Stuart D. Gathman stuart at bmsi.com
Mon Jul 26 12:16:54 UTC 2010


On Mon, 26 Jul 2010, Bryn M. Reeves wrote:

> On 07/24/2010 04:28 AM, giovanni_re wrote:
> > So, I've got that big LV 4th partition, with empty space (2TB drive),
> > and now I want to create some more linux partitions so I can install
> > some other distros.
> 
> If you want VMs then partitioning an LV makes sense. You present the
> entire LV as a virtual disk to the guest and the emulated devices appear
> to that OS as a regular partitioned disk. This is a very common technique.

Using Xen modified OSes, you don't need to partition the LVs.  The 
xen storage driver presents each mapped block device as a virtual
partition.

> If you want to boot these directly on the hardware however you might
> want to reconsider your approach. Partitioned LVs are not supported
> out-of-the box by any distro that I know of. I think you would need to
> mess around with custom boot scripts to get the system to boot properly
> and you'll probably need to do some special tricks to get a standard
> distro installer to install onto these partitioned LVs. You would also
> need to figure out a way of sharing a /boot partition (on the physical
> disk) between all the installed distributions to avoid conflicts since
> PC BIOS boot support does not handle LVM devices.

Booting multiple LVM supporting OSes works fine with LVM.  Have a LV for the
root filesystem of each Linux OS, and have them all on the Grub menu.
Make the /boot partition extra large.  I do this with every laptop
and desktop as SOP.  Make Fedora upgrades much less fearful.

If necessary, you can boot non LVM OSes installed in a DOS partition
via a chain menu entry in grub.  (e.g. boot Windows)

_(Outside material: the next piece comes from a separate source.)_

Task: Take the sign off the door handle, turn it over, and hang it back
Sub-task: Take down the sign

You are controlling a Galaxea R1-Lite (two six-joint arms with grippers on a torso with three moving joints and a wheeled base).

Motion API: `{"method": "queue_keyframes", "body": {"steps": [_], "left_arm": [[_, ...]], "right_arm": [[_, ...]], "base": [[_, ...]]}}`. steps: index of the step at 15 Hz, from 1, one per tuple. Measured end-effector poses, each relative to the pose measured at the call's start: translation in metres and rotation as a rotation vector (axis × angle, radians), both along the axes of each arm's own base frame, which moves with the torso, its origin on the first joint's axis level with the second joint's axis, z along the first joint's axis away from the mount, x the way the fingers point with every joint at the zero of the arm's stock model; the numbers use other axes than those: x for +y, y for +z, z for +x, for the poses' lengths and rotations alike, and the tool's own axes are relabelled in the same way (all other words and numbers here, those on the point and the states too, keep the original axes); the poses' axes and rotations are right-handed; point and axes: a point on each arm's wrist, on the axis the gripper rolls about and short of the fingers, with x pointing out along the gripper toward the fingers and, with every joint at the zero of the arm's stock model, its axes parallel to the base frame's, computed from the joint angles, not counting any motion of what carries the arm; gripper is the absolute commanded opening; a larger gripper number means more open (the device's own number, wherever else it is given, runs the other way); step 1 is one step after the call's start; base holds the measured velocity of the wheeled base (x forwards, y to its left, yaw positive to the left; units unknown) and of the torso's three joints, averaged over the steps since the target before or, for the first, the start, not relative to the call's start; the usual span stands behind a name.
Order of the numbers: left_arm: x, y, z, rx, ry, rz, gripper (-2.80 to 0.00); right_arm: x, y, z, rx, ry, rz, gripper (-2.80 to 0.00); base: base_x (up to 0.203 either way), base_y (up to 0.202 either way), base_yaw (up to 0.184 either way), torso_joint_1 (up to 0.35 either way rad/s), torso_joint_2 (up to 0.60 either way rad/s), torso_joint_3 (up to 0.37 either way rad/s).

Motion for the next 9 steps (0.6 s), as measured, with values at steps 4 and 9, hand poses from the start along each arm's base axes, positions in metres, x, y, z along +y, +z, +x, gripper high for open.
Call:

> If this is your goal then you might find it easier to allocate a single
> LV to each new installation and use that directly. With a bit of fancy
> footwork in grub (and as long as each distro supports installation to an
> existing LVM2 volume group) I think this should work and would be easier
> and simpler to set up.

If every distro sticks to reasonable naming conventions in /boot (so
that they don't step on each others kernels), then it all works fine.

-- 
	      Stuart D. Gathman <stuart at bmsi.com>
    Business Management Systems Inc.  Phone: 703 591-0911 Fax: 703 591-6154
"Confutatis maledictis, flammis acribus addictis" - background song for
a Microsoft sponsored "Where do you want to go from here?" commercial.